GOAL OF THE EXERCISE
Where in the data below does the word "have" appear? Copy each line that holds it.

Stored items
--- START ---

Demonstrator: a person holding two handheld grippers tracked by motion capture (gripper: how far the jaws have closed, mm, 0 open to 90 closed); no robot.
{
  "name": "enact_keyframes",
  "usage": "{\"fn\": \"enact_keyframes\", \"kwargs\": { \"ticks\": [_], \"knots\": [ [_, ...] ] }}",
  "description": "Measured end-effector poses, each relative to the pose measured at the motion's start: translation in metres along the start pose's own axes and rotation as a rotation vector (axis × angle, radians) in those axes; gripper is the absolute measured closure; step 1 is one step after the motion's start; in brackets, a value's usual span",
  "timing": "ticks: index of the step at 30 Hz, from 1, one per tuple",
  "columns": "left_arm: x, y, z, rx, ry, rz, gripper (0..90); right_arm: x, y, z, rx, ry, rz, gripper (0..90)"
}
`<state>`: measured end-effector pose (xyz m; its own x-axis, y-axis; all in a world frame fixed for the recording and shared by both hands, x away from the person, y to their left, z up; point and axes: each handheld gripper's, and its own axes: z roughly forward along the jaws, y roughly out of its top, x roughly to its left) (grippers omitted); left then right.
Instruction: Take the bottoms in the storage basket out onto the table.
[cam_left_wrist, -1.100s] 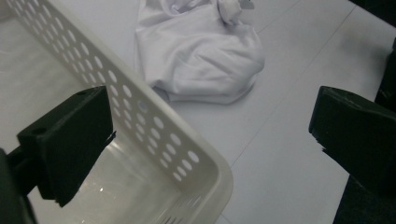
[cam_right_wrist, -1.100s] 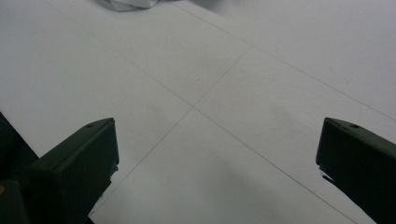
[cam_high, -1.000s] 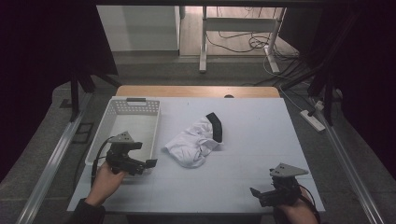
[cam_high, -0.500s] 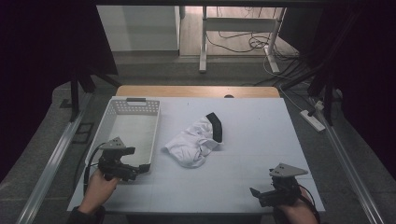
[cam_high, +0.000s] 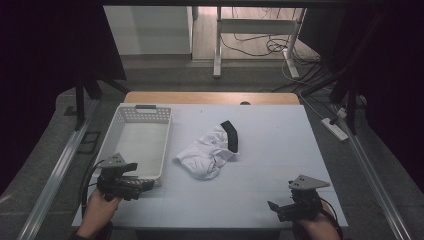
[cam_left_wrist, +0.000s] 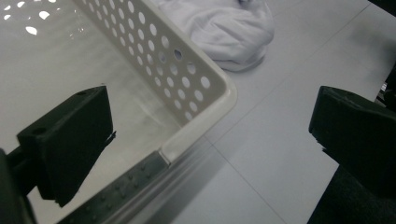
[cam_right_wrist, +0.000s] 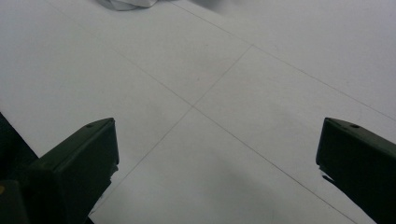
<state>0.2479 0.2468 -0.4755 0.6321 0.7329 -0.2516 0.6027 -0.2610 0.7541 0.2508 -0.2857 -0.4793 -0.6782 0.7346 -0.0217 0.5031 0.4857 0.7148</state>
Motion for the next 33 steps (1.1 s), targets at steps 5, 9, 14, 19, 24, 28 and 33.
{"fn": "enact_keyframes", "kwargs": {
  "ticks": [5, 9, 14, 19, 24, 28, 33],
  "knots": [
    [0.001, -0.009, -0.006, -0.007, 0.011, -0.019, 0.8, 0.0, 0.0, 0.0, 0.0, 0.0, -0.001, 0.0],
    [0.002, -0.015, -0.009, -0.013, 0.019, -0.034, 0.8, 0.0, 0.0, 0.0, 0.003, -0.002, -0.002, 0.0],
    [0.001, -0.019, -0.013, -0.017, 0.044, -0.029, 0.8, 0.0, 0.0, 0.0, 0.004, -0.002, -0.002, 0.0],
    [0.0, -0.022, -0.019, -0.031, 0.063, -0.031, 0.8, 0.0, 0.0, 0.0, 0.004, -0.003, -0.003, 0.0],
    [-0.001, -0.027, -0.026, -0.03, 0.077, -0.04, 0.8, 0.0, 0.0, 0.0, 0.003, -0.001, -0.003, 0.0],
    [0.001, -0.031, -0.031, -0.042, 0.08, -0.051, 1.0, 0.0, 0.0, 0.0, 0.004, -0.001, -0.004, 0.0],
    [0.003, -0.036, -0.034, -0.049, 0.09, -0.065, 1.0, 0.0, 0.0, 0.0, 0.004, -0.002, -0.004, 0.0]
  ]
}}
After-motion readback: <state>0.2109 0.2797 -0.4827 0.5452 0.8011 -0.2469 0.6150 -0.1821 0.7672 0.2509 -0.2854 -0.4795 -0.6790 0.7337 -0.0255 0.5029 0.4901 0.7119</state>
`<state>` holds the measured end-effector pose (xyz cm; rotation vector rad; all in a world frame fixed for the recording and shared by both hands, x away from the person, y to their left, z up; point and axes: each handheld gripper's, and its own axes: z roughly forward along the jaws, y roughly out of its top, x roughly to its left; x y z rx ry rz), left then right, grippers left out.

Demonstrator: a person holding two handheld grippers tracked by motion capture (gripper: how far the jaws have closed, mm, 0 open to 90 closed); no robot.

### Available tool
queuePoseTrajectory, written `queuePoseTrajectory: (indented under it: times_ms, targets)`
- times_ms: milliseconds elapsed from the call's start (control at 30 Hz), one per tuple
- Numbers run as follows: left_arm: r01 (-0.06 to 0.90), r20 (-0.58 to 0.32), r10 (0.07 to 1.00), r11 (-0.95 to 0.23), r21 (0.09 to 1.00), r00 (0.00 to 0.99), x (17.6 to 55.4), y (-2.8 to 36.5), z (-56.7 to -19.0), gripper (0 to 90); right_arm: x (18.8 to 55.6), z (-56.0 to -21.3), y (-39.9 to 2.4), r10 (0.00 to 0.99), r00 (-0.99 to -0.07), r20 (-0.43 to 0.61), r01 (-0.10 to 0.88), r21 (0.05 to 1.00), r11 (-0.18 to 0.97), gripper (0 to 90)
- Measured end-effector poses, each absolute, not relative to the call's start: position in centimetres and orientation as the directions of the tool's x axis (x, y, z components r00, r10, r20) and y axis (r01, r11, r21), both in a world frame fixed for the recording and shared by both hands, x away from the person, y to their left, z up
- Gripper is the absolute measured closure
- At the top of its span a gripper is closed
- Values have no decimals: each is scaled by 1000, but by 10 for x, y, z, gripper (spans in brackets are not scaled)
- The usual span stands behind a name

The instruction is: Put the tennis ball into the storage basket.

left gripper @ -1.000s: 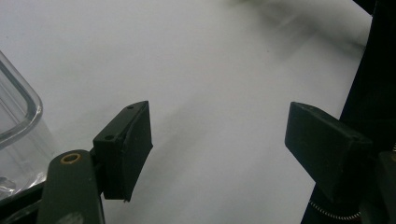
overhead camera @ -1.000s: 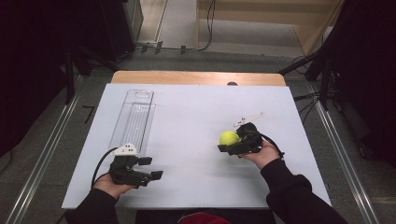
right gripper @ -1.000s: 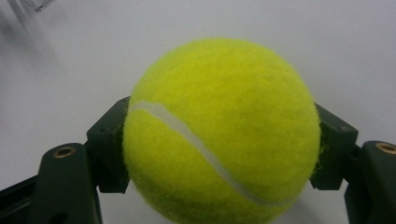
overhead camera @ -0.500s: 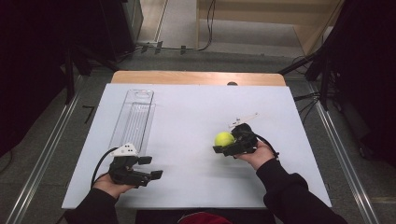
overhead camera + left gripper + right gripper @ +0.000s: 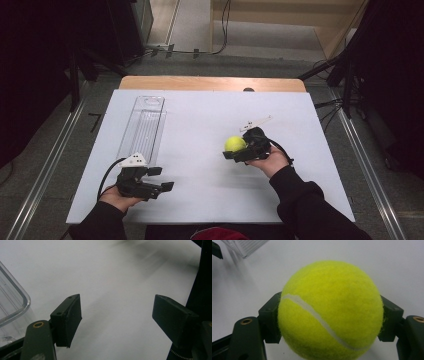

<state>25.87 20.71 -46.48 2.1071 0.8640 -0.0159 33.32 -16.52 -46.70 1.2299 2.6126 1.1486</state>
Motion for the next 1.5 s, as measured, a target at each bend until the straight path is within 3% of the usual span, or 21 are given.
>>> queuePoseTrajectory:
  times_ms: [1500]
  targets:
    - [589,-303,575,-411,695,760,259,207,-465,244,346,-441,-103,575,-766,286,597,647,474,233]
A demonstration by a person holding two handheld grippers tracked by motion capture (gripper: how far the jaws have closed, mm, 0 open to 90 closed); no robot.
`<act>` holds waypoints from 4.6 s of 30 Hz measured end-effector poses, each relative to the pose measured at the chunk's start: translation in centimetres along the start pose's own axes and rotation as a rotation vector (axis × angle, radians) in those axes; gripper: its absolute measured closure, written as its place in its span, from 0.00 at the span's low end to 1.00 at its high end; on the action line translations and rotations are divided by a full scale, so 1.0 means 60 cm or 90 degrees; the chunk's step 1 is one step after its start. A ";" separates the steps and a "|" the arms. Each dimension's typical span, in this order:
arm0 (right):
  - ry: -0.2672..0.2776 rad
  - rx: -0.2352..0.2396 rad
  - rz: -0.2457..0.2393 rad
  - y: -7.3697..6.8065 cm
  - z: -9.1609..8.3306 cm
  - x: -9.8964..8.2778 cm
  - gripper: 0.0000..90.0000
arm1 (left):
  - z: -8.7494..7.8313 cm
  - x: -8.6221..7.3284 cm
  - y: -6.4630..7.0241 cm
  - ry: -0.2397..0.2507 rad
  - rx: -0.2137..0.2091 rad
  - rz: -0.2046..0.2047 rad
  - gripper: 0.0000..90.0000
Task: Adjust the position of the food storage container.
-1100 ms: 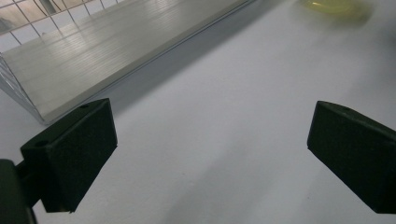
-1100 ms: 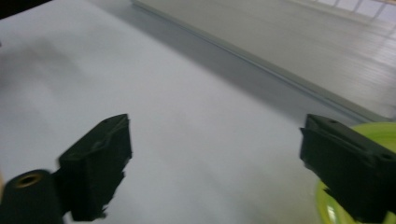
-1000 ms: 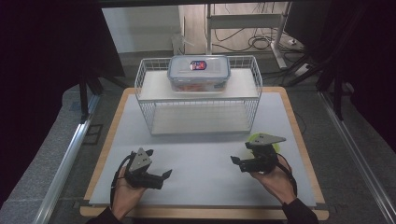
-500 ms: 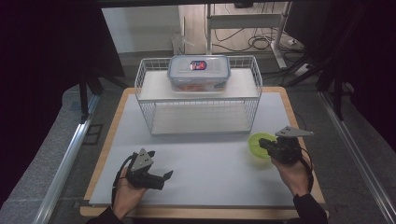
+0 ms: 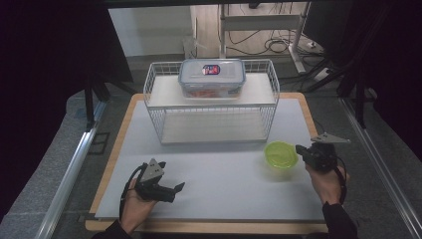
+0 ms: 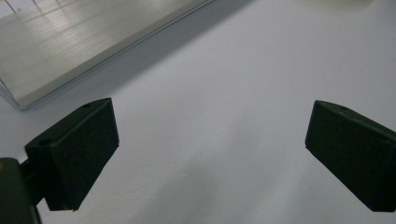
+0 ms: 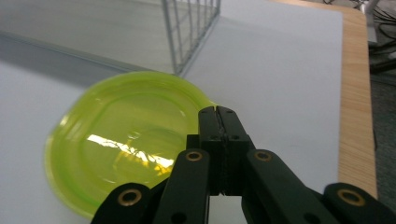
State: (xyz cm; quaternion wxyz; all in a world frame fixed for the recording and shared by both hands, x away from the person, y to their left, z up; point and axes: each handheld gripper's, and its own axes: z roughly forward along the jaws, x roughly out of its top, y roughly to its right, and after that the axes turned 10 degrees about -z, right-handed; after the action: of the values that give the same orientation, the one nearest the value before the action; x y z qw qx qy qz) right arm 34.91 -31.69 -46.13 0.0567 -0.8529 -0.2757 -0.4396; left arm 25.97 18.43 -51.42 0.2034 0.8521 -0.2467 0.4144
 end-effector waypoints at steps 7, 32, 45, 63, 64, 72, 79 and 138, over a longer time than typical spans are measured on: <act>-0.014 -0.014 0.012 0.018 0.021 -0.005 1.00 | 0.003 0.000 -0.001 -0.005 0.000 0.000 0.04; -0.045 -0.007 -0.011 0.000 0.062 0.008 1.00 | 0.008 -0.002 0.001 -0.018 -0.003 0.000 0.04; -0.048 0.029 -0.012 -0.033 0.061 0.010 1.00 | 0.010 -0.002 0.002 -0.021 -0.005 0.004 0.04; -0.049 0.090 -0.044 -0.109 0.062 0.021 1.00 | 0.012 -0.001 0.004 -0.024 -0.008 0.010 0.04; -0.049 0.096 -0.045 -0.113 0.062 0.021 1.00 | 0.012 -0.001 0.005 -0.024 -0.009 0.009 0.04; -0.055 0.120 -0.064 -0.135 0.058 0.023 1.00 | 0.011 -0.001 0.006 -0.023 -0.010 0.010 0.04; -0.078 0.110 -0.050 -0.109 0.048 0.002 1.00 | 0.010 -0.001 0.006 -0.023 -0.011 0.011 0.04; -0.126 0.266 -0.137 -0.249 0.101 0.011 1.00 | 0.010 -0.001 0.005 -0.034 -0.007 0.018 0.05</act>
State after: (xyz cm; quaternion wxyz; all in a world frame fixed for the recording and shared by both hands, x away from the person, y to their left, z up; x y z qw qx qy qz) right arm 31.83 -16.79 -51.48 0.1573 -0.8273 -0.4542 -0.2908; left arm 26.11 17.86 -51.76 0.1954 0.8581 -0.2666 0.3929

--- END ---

RESPONSE BOX
Demonstrator: a person holding two handheld grippers tracked by motion capture (gripper: how far the jaws have closed, mm, 0 open to 90 closed); no robot.
Demonstrator: a person holding two handheld grippers tracked by motion capture (gripper: how far the jaws have closed, mm, 0 open to 90 closed); no robot.
- Values have no decimals: each is scaled by 1000, but by 10 for x, y, z, gripper (spans in brackets are not scaled)
A demonstration by a person holding two handheld grippers tracked by motion capture (gripper: how far the jaws have closed, mm, 0 open to 90 closed); no robot.

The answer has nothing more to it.